In occasione dei 180 anni dalla nascita della fotografia, l’Archivio Fotografico apre le proprie raccolte allestendo un percorso di oltre 300 immagini che compongono un excursus straordinario negli ambiti più significativi della storia fotografica della capitale prima dell’avvento del digitale. Suggerendo diversi percorsi di visita, la mostra, a cura di Flavia Pesci e Simonetta Tozzi, muove dagli esordi della fotografia in città per sfogliare, lentamente, il volto, o meglio i molteplici volti di una Roma che cambia.
Ad immortalarla anche molti autori rimasti anonimi e che la mostra valorizza per la prima volta come fotografi “di ricerca”. Attraverso le nove sezioni di cui si compone, l’itinerario spazia dai progressi della fotografia - tra dagherrotipi, carta salata e albumina, esplorati dai primi fotografi, pionieri che si spostavano tra città e campagna portandosi dietro le loro ingombranti attrezzature, talvolta accompagnati dai pittori e ponendosi in continuità con l’arte del loro tempo - al rapporto con l’antico. Dalla sezione dedicata alla Cristianità la Basilica di San Pietro emerge in alcune sue caratteristiche peculiari. L’aspetto più solenne e ufficiale, enfatizzato dalla grandiosa cupola michelangiolesca, sposa la sua anima più “familiare” racchiusa negli scorci più nascosti della vita quotidiana all’ombra delle mura vaticane in attesa delle benedizioni papali.

Il patrimonio naturalistico di Roma, che trova la sua massima espressione nell’opulenza di parchi e giardini, le trasformazioni architettoniche, lasciano ampio spazio alla quotidianità della vita romana: i ragazzi del quartiere Don Bosco che giocano a calcio, alcune figure che chiacchierano all’ombra dell’acquedotto di Claudio, un raduno a Villa Pamphili nel primo giorno del festival pop, il celebre Piper Club, via Nazionale tra omnibus e carrozze, la Fontana del Tritone ghiacciata, e ancora coppie e sposi, vedute notturne e scorci dell’Eur con le sue sagome monumentali e le atmosfere sinistre.

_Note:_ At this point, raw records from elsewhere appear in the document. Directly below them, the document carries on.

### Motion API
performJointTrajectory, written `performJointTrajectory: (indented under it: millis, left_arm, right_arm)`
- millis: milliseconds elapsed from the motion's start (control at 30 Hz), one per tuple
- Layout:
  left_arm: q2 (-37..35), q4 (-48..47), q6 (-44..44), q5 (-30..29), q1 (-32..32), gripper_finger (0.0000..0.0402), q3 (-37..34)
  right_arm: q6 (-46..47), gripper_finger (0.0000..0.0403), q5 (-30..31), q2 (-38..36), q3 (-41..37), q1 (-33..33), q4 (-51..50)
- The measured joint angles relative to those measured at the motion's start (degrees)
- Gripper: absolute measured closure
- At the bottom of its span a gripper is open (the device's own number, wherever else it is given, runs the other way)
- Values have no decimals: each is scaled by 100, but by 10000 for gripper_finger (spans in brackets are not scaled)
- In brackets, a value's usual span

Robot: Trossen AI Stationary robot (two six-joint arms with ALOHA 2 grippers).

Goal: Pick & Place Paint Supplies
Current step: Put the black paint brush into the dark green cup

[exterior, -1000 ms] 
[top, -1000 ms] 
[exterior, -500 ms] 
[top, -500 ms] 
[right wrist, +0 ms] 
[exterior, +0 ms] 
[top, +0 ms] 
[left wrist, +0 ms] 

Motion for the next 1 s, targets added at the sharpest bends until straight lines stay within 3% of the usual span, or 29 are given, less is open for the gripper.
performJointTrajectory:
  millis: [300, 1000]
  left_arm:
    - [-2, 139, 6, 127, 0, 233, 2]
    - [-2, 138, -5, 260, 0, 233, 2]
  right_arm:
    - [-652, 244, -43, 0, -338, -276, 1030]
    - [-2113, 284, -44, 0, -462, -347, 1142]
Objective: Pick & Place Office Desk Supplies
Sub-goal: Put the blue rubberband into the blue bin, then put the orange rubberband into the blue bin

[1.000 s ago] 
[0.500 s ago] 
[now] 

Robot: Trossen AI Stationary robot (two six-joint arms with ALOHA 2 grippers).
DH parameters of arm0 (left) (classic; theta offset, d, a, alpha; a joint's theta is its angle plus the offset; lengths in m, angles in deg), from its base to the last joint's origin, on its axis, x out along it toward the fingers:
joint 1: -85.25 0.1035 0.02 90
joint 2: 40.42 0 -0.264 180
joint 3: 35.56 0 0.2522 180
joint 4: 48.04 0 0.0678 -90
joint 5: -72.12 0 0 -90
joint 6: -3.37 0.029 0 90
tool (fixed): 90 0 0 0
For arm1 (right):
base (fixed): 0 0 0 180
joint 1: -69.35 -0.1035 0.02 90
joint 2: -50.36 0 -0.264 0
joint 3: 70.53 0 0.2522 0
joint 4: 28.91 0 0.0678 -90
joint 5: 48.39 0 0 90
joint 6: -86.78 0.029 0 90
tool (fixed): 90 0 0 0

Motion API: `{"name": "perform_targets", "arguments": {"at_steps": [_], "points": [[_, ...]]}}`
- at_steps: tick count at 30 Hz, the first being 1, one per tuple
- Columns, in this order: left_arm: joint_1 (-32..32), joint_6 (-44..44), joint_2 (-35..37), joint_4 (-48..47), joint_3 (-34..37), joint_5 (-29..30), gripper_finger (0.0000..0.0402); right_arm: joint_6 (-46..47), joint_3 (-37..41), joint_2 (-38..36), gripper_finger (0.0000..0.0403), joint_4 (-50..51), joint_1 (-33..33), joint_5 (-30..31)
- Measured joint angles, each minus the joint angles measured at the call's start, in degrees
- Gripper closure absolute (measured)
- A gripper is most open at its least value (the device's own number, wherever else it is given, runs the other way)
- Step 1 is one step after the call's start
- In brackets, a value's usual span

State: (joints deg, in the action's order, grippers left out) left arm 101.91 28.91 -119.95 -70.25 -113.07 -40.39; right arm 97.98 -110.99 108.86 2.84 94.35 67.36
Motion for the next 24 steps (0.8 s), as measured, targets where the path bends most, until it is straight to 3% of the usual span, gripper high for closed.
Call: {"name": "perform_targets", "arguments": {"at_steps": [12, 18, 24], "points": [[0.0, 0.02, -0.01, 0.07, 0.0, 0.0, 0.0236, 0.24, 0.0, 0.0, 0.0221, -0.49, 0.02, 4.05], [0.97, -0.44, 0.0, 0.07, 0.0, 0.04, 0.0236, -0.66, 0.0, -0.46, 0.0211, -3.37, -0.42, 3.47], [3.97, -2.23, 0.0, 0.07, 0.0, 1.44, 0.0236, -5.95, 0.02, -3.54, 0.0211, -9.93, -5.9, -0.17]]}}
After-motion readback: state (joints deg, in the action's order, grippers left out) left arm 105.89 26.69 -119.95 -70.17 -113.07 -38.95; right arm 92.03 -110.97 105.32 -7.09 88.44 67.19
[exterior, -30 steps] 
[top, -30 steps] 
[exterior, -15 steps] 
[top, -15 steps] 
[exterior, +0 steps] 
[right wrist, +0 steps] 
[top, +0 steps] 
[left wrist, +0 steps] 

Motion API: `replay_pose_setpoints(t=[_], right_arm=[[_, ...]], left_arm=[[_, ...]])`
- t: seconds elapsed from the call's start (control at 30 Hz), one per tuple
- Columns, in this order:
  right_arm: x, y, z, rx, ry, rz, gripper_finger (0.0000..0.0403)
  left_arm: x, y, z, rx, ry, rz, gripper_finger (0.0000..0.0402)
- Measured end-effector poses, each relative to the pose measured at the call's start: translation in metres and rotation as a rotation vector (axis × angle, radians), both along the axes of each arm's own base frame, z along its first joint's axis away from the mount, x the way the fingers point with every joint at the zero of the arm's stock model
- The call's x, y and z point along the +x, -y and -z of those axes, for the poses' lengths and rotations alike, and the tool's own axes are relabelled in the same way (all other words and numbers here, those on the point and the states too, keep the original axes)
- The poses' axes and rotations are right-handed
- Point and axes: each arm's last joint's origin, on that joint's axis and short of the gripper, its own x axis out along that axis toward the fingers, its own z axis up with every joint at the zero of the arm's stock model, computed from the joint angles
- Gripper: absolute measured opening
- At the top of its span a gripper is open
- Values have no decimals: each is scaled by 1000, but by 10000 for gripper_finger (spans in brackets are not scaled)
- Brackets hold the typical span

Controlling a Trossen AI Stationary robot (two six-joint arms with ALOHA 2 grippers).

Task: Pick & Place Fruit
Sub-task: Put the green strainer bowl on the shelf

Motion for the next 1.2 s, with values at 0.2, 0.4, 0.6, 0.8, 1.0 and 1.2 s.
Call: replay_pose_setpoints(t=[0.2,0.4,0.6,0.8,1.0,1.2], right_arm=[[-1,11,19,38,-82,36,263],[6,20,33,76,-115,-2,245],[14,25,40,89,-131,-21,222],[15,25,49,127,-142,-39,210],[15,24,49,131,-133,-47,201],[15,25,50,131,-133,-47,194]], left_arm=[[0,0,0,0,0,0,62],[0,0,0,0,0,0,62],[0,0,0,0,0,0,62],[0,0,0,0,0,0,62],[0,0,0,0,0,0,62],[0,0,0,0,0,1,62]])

La sezione “Attraverso lo specchio: negativi su lastra di vetro” propone invece, in un suggestivo allestimento, una serie di lastre ottocentesche in vetro retro-illuminante.

“Con questo percorso - spiega Simonetta Tozzi, una delle due curatrici - abbiamo voluto affiancare a pezzi più noti alcuni materiali provevienti dai nostri archivi, ma meno coosciuti, come le lastre, gli obiettivi. Si tratta di materiali molto fragili che potranno essere esposti per massimo sei mesi, giusto il tempo della mostra. Ma soprattutto abbiamo voluto mettere in luce la sperimentazione dei fenomeni chimici, i progressi della fotografia che portano a nuove tecniche che abbreviano i processi di esposizione e consentono la riproduzione dell’immagine a partire da un negativo di carta”.

Al piano terra di Palazzo Braschi, la sezione Ritratti chiude il percorso. Dedicate alla fotografia di figura, le due sale mostrano ritratti di modelli in posa e interni di studi d’artista ottocenteschi, oltre ai celebri “quadri viventi” che tanta fortuna ebbero tra fine Ottocento e inizio Novecento.
La mostra non tralascia la Roma moderna grazie agli studenti della Scuola di fotografia della Rome University of Fine Arts (RUFA), artefici di un’installazione che, utilizzando video originali, voci e suoni della metropoli, fa rivivere la vita culturale della capitale attraverso alcuni suoi illustri protagonisti, da Pasolini a de Chirico, da Schifano a Remo Remotti.